| RECORDS FOR THE EXERCISE |
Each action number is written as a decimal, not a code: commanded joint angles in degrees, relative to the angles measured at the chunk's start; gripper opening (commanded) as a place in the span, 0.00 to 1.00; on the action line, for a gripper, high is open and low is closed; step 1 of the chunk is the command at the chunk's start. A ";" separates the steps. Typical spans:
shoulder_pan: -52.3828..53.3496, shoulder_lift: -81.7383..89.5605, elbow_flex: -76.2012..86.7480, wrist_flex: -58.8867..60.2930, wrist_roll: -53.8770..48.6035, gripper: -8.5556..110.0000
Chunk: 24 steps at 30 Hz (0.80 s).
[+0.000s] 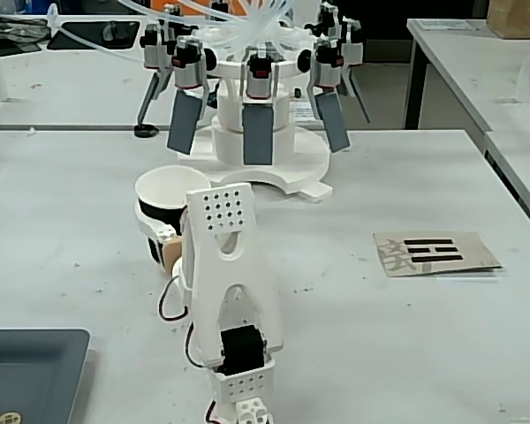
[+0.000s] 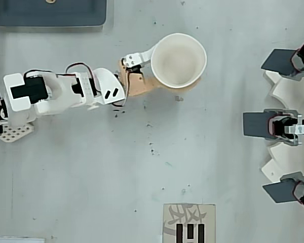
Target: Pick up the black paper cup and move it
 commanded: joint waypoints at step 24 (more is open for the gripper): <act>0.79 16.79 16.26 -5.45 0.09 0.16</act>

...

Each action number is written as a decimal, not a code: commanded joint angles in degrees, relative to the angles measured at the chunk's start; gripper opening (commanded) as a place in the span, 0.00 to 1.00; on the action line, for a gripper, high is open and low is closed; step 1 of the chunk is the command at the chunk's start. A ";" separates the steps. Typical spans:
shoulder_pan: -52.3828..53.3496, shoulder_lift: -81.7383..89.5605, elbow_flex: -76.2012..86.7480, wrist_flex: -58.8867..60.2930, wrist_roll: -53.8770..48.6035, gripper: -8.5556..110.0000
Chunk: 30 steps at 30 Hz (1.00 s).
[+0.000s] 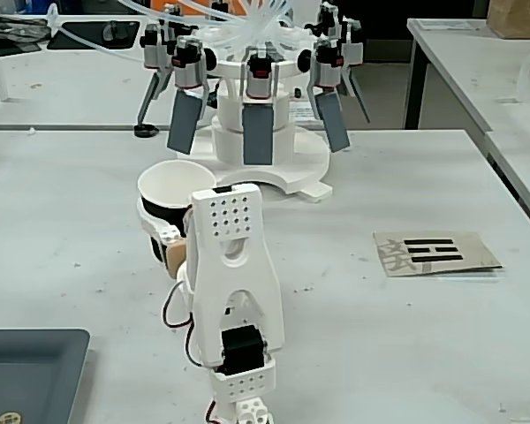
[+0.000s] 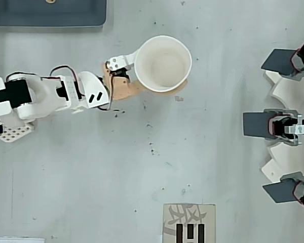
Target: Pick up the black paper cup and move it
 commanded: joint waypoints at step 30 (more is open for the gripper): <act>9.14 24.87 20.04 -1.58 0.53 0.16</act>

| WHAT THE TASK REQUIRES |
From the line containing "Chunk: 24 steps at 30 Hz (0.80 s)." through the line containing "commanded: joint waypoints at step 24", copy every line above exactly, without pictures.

| TASK SOLUTION |
Chunk: 24 steps at 30 Hz (0.80 s).
[+0.000s] 
[+0.000s] 
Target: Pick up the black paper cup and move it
 commanded: joint waypoints at step 24 (more is open for the gripper): <act>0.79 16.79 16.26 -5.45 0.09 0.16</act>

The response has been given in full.